* **Listed entries**
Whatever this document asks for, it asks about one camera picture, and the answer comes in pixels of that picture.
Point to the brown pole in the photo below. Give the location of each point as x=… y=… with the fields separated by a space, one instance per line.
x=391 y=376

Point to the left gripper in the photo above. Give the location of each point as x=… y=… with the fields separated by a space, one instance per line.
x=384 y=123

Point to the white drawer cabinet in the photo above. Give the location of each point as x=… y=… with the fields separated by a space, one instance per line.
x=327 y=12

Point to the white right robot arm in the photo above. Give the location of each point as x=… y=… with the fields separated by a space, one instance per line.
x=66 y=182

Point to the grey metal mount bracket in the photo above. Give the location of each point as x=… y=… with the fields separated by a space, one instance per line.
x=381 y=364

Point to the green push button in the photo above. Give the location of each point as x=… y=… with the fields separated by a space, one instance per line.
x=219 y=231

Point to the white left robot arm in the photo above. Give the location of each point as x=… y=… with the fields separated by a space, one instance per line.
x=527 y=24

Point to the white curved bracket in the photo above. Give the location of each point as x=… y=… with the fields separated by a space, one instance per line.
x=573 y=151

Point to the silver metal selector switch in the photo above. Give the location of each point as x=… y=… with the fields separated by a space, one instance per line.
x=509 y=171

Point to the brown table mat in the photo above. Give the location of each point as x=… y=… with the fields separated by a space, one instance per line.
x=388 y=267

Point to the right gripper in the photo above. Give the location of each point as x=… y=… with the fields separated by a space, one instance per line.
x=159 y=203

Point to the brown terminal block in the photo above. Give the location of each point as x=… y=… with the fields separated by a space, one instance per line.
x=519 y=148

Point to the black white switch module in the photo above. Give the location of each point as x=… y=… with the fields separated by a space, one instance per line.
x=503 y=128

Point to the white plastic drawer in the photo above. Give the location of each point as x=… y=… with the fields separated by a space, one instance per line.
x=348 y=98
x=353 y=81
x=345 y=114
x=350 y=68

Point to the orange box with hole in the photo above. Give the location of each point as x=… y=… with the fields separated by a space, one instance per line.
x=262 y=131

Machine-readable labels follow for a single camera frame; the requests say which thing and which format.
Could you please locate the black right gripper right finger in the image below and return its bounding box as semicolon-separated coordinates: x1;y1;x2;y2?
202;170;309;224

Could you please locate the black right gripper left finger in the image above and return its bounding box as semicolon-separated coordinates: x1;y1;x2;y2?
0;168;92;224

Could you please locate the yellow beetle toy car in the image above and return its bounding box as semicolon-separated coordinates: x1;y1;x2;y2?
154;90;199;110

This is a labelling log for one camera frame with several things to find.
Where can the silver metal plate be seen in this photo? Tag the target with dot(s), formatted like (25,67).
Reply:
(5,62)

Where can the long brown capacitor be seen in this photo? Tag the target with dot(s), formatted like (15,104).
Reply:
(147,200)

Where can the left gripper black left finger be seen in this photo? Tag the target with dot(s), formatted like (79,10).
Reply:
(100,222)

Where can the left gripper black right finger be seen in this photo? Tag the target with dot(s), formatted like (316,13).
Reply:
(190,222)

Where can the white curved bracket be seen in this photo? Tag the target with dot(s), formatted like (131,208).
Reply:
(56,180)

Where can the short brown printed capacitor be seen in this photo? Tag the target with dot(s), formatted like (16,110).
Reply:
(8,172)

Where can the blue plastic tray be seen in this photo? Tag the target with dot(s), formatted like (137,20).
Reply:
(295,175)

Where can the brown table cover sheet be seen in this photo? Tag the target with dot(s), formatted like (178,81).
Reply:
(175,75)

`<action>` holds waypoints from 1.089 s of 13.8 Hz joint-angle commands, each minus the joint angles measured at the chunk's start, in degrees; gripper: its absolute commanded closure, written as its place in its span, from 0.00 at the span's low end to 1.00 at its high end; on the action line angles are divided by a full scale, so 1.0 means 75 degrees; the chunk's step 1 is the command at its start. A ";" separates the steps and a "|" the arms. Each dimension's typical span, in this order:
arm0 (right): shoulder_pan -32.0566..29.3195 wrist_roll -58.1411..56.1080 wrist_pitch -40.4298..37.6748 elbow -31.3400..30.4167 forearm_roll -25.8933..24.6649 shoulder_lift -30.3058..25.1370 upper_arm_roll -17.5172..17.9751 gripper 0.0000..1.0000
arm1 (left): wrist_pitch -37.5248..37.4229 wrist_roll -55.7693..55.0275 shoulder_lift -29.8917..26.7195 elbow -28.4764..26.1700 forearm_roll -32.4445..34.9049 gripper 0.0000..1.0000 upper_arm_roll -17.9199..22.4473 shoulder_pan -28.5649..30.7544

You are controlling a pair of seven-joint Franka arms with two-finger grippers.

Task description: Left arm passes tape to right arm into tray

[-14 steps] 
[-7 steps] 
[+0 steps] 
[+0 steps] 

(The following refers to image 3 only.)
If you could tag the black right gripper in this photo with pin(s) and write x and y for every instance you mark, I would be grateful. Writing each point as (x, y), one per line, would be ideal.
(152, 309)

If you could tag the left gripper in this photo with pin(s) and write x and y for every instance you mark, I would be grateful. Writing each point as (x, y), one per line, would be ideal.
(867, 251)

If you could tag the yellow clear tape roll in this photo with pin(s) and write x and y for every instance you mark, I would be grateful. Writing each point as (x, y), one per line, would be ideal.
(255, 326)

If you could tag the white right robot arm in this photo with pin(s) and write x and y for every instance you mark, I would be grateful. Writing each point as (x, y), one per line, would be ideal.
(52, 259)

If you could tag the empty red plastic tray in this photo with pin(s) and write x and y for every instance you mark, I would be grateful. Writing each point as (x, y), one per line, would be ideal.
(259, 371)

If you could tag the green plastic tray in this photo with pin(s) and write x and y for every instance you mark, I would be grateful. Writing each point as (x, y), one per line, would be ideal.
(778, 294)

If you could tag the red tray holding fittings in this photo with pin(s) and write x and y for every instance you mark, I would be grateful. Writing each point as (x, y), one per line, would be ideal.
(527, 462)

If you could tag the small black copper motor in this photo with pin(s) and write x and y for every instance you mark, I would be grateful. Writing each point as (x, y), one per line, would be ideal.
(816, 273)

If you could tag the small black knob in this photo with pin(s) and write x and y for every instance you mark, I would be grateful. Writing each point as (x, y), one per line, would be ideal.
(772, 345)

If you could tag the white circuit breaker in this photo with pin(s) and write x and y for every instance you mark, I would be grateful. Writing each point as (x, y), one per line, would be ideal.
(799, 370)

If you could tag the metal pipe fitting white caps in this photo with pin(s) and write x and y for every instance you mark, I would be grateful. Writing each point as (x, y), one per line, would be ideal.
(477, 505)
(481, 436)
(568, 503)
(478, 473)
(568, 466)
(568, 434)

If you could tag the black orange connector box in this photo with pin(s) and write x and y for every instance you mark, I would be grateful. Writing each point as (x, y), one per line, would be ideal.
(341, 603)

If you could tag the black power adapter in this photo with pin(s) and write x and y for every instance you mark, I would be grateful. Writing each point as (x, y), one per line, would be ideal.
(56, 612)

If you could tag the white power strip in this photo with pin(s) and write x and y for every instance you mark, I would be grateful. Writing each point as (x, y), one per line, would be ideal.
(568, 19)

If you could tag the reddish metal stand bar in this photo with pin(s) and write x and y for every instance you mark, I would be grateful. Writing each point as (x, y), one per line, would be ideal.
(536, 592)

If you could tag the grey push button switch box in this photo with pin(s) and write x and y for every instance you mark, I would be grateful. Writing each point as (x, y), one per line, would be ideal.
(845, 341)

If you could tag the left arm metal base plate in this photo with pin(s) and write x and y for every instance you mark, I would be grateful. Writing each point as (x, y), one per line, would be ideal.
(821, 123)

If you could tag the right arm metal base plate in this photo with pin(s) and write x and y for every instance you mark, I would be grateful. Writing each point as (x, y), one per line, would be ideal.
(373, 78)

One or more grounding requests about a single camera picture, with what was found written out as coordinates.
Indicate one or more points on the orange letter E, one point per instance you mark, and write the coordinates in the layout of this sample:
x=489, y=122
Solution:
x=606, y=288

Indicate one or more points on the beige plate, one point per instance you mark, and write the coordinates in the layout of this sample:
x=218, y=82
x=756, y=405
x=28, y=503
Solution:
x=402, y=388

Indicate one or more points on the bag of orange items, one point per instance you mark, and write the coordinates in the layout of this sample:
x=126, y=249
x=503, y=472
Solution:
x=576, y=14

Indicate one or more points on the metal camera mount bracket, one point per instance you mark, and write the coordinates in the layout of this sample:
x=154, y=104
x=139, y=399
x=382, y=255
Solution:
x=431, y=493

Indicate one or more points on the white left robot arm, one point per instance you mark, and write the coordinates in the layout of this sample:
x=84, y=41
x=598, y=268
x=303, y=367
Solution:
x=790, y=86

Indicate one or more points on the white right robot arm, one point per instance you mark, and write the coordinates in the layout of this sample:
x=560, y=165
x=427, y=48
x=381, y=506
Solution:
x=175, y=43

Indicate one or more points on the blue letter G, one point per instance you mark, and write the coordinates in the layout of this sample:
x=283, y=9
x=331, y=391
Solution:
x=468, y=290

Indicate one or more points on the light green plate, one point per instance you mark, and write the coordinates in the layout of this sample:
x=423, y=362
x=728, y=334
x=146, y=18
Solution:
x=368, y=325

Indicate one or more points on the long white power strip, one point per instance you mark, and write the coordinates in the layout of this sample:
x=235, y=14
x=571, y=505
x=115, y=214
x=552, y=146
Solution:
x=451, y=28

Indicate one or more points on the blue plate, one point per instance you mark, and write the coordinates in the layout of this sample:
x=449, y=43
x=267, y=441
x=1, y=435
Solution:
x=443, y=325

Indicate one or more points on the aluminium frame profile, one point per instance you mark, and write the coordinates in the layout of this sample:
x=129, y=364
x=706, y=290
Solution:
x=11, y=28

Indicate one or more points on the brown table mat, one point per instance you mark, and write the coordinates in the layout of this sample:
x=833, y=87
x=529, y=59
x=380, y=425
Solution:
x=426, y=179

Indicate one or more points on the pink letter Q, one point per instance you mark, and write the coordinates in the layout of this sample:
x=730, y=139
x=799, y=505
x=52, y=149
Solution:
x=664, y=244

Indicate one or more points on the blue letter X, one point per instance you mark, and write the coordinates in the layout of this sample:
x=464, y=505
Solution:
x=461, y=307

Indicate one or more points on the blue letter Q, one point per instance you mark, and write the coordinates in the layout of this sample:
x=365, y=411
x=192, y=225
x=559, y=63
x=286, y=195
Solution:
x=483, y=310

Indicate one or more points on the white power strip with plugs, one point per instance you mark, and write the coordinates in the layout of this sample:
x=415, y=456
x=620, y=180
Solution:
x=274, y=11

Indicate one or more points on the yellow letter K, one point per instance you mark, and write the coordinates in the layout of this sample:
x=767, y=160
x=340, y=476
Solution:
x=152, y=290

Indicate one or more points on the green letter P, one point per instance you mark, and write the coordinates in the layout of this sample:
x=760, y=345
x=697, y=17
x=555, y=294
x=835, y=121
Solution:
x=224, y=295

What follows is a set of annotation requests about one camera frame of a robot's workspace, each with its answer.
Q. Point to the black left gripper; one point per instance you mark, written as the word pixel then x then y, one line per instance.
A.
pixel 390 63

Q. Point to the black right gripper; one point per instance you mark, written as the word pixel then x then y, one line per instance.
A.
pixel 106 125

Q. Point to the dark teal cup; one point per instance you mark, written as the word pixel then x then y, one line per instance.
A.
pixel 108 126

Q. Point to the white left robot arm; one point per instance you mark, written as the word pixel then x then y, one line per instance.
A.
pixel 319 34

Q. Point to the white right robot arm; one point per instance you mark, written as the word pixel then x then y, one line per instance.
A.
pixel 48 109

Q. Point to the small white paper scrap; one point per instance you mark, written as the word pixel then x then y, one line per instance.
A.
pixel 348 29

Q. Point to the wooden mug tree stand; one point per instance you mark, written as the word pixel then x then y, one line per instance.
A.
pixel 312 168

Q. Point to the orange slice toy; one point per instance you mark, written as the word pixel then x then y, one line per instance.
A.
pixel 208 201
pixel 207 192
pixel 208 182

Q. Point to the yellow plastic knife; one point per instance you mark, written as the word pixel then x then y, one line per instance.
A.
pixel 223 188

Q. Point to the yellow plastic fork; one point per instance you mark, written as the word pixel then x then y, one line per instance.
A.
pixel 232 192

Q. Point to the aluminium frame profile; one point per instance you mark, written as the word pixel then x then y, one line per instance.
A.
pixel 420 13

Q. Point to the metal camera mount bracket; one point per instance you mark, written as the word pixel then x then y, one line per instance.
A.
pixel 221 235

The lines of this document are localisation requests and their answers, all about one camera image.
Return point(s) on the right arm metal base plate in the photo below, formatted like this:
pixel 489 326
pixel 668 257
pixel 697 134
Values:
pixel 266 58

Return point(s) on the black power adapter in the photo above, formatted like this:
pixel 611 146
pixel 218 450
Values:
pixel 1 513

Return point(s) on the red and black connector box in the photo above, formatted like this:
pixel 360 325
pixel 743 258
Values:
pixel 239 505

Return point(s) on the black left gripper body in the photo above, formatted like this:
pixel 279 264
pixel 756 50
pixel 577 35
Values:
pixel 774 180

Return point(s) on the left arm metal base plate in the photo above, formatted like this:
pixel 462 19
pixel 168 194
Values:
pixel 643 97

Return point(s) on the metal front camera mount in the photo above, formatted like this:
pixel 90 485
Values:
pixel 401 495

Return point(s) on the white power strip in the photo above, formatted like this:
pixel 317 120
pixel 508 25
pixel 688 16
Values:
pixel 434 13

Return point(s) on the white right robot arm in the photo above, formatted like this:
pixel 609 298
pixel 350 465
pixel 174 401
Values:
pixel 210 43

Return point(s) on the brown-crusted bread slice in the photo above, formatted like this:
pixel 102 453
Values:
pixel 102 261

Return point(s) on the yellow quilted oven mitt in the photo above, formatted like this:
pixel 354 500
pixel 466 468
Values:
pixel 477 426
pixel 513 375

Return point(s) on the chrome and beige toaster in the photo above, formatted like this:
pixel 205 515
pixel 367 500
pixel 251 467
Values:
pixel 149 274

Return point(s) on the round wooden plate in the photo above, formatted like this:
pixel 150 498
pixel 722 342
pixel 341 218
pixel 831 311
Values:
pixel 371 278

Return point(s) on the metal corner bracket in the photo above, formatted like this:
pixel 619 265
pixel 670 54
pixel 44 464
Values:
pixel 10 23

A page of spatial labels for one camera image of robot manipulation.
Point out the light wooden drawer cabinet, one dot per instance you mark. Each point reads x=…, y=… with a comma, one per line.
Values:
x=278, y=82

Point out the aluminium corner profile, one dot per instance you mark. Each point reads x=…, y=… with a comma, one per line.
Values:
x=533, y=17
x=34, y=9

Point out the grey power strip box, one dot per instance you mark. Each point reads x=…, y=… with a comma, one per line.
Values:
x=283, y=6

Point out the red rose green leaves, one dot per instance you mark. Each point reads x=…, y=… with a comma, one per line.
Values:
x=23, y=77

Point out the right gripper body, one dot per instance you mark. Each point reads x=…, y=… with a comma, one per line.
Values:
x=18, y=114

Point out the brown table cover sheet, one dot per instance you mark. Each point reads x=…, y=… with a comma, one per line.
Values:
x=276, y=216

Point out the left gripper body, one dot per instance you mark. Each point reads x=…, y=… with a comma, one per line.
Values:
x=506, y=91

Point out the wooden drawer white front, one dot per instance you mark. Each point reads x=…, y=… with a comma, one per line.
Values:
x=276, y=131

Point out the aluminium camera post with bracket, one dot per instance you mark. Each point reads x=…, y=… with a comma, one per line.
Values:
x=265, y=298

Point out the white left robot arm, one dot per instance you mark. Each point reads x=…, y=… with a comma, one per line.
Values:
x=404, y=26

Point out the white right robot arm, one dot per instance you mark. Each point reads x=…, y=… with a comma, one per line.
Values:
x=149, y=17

* **Task to complete**
Please work out how many lines above contain the string "single", and reply with that number alone.

* **Expected answer**
2